▶ _What is being asked_: Copy precisely the first line of the material below and every later line, stopping with the line that contains "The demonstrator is".

-----

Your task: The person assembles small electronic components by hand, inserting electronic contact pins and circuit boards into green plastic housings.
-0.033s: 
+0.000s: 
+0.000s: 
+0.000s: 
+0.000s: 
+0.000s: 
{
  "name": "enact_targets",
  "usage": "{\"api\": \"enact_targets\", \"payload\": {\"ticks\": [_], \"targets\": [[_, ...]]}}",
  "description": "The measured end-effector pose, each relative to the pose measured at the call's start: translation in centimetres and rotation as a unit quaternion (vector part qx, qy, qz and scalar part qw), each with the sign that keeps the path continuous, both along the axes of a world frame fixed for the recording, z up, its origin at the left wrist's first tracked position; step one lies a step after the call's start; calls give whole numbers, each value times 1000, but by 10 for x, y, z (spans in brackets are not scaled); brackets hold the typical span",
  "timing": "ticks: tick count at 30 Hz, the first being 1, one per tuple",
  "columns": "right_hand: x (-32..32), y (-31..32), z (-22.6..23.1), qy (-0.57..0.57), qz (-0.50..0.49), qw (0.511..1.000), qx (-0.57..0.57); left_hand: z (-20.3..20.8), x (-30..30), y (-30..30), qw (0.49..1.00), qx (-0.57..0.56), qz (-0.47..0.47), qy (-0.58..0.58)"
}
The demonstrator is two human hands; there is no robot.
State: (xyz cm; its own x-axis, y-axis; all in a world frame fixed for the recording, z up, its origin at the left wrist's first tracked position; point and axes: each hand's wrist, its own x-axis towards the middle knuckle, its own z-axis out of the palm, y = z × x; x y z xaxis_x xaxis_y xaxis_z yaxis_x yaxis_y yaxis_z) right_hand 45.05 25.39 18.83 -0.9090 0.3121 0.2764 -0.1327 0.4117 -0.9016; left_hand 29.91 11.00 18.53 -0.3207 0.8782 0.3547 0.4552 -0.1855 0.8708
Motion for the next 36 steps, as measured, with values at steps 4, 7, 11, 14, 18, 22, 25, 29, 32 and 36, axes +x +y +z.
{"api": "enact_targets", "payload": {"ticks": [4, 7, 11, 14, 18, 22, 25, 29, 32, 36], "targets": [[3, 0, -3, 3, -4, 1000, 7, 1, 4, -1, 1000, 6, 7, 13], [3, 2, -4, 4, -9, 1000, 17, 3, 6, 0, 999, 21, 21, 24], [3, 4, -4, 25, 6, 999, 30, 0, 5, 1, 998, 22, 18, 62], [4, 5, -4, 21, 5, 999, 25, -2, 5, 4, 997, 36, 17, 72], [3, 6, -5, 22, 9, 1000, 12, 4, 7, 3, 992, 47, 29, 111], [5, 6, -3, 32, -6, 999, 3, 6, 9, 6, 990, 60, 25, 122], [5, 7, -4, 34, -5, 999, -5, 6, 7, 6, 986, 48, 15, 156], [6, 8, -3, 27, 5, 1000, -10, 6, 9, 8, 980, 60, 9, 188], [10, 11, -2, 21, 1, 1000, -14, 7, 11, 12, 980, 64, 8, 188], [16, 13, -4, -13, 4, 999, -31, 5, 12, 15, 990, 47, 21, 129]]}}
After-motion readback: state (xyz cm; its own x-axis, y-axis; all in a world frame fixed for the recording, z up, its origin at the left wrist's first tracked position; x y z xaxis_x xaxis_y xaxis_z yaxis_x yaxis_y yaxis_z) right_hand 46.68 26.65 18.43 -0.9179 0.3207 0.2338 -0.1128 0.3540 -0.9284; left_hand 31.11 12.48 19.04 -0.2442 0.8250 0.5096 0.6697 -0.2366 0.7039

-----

▶ _Solution to this task_:
Your task: The person assembles small electronic components by hand, inserting electronic contact pins and circuit boards into green plastic housings.
-0.033s: 
+0.000s: 
+0.000s: 
+0.000s: 
+0.000s: 
+0.000s: 
{
  "name": "enact_targets",
  "usage": "{\"api\": \"enact_targets\", \"payload\": {\"ticks\": [_], \"targets\": [[_, ...]]}}",
  "description": "The measured end-effector pose, each relative to the pose measured at the call's start: translation in centimetres and rotation as a unit quaternion (vector part qx, qy, qz and scalar part qw), each with the sign that keeps the path continuous, both along the axes of a world frame fixed for the recording, z up, its origin at the left wrist's first tracked position; step one lies a step after the call's start; calls give whole numbers, each value times 1000, but by 10 for x, y, z (spans in brackets are not scaled); brackets hold the typical span",
  "timing": "ticks: tick count at 30 Hz, the first being 1, one per tuple",
  "columns": "right_hand: x (-32..32), y (-31..32), z (-22.6..23.1), qy (-0.57..0.57), qz (-0.50..0.49), qw (0.511..1.000), qx (-0.57..0.57); left_hand: z (-20.3..20.8), x (-30..30), y (-30..30), qw (0.49..1.00), qx (-0.57..0.56), qz (-0.47..0.47), qy (-0.58..0.58)"
}
The demonstrator is two human hands; there is no robot.

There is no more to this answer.